(Exercise aim): All the data beneath this line is to be reproduced exactly.

(Data block):
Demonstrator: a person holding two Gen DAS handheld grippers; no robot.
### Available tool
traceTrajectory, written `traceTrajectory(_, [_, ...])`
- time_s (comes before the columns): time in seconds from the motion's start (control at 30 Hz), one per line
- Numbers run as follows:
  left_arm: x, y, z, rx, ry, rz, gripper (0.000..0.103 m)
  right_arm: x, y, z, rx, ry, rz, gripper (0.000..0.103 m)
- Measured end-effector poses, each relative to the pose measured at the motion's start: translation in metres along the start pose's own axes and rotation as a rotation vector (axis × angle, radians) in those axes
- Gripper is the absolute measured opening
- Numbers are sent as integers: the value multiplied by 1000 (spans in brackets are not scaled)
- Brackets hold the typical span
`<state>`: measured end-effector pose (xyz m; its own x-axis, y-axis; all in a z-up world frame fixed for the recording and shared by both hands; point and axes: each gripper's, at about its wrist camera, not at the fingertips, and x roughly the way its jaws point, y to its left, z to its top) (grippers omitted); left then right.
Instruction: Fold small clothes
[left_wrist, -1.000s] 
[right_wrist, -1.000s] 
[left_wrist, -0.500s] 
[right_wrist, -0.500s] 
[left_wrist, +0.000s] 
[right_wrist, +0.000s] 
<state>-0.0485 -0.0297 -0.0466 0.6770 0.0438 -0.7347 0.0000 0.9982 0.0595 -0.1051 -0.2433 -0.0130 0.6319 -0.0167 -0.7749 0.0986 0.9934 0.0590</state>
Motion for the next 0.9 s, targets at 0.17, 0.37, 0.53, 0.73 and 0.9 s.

(Task result):
Demonstrator: a person holding two Gen DAS handheld grippers; no robot.
### Available tool
traceTrajectory, written `traceTrajectory(_, [_, ...])`
- time_s (comes before the columns): time in seconds from the motion's start (control at 30 Hz), one per line
- Numbers run as follows:
  left_arm: x, y, z, rx, ry, rz, gripper (0.000..0.103 m)
  right_arm: x, y, z, rx, ry, rz, gripper (0.000..0.103 m)
- Measured end-effector poses, each relative to the pose measured at the motion's start: translation in metres along the start pose's own axes and rotation as a rotation vector (axis × angle, radians) in those axes
- Gripper is the absolute measured opening
- Numbers are sent as integers: the value multiplied by 1000 (spans in brackets are not scaled)
- Brackets hold the typical span
`<state>`: measured end-effector pose (xyz m; its own x-axis, y-axis; all in a z-up world frame fixed for the recording and shared by both hands; point and axes: each gripper's, at about its wrist camera, not at the fingertips, and x roughly the way its jaws point, y to its left, z to its top) (grippers omitted); left then right.
Instruction: Fold small clothes
[left_wrist, -1.000s] 
[right_wrist, -1.000s] 
[left_wrist, -0.500s] 
[right_wrist, -0.500s] 
[left_wrist, +0.000s] 
[right_wrist, +0.000s] 
<state>-0.0485 -0.0297 -0.0466 0.6770 0.0438 -0.7347 0.0000 0.9982 0.0595 -0.1051 -0.2433 -0.0130 0.6319 -0.0167 -0.7749 0.0986 0.9934 0.0590</state>
Motion for the next 0.9 s, targets at 0.17, 0.37, 0.53, 0.73 and 0.9 s.

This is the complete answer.